Introducing Verified Duo Push

We are implementing changes due to the recent phishing attacks that have targeted our university. Unfortunately, some individuals have fallen victim to these attacks by either mistakenly approving unauthorized Multi-Factor Authentication (MFA) push notifications or disclosing their Duo passcodes to the attackers.

DO NOT share your CSUSM password, Duo Passcode, or Duo Authentication numbers with anyone. If someone asks you for any of these via email or text message consider them suspicious and do not respond; first reach out to abuse@csusm.edu. This goes for any any suspicious activity, please report and get a second opinion.

Verified Duo Push

In early April, 2024, we will be implementing the following changes to the Duo push method; however, if you currently using a fob in order to mutlifactor authenticate into Duo your process will not be affected.

Here’s how it works

1. Log-in as normal, with campus credentials.

2. You will be prompted on device you are attempting to log-in on with three numbers.

3. Then you will go to your DUO mobile app to enter the three numbers displayed on your device.

4. Enter the correct three numbers and you will succesfully be logged in; however, if you enter incorrect numbers you will recieve the following prompt on your computer to "Try again".

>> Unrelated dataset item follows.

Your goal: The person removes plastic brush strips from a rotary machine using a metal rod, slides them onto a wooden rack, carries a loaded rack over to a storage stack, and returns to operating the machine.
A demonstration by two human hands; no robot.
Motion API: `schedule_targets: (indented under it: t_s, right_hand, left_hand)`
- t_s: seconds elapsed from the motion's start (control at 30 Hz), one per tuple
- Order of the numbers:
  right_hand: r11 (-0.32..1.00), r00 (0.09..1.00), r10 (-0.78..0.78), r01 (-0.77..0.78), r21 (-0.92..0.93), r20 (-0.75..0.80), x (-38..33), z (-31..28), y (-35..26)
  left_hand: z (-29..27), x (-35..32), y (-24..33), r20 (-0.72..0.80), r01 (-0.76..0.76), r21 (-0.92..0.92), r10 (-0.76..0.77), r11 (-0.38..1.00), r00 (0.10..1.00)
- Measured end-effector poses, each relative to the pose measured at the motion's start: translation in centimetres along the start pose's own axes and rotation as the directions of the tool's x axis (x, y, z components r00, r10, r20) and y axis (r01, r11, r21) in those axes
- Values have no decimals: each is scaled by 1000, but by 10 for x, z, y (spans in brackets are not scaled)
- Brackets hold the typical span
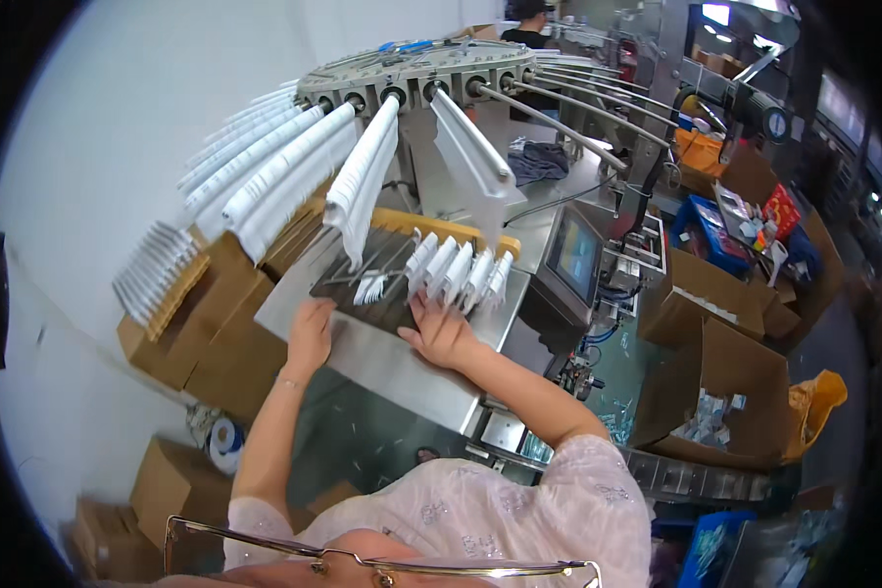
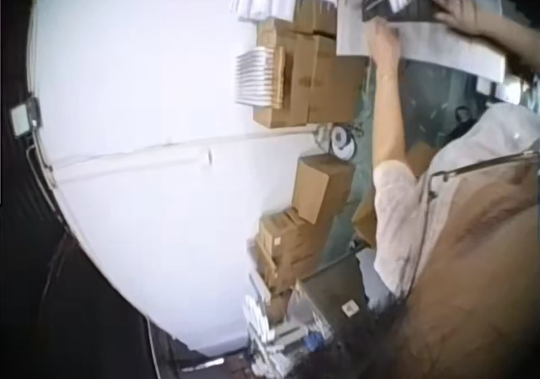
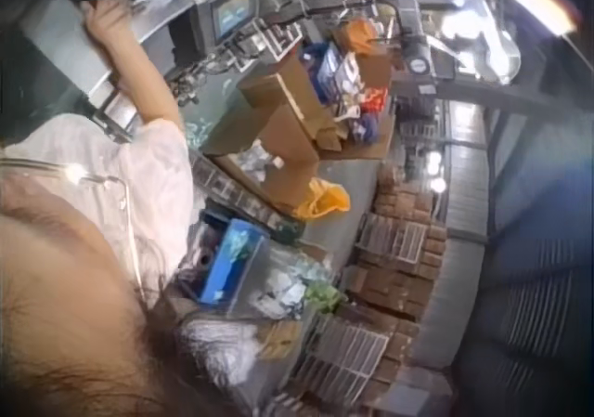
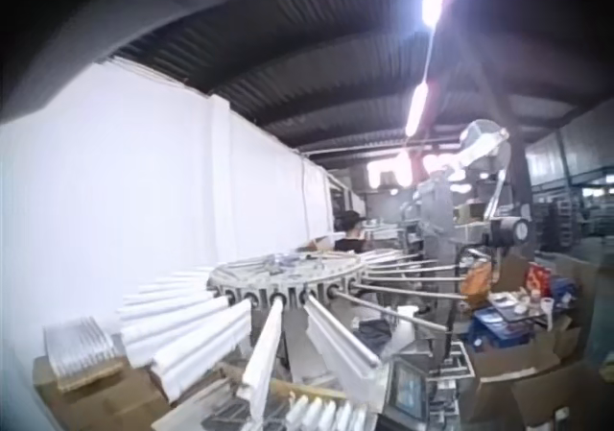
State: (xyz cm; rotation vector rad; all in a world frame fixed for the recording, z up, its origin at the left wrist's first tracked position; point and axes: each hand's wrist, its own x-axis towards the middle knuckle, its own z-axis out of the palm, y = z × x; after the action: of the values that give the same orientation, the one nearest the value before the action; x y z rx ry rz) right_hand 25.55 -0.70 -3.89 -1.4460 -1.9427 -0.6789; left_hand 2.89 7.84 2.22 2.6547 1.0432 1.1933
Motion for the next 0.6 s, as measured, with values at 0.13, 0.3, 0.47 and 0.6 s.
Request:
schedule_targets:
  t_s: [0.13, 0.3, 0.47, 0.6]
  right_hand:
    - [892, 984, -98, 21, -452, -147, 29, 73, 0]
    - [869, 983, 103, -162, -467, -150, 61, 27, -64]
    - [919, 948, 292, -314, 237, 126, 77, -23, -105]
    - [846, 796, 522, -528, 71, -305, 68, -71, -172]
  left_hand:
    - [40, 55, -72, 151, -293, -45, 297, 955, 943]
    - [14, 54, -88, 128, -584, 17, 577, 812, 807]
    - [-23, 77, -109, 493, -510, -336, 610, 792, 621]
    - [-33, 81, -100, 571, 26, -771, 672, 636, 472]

 5. Lastly, if you recieve a prompt on your Duo app and you were not attempting to login, please click the "I'm not logging in" option and report it as a suspicous login to prevent further attempts.

      

 6. If you do not have the correct version of Duo Mobile App you will experience the following:

      a) You will see the code in the screen.

      b) You will get a regular push.

      c) When they click approve it will tell you to “update to the latest version of Duo Mobile”.

      d) Your authentication will fail.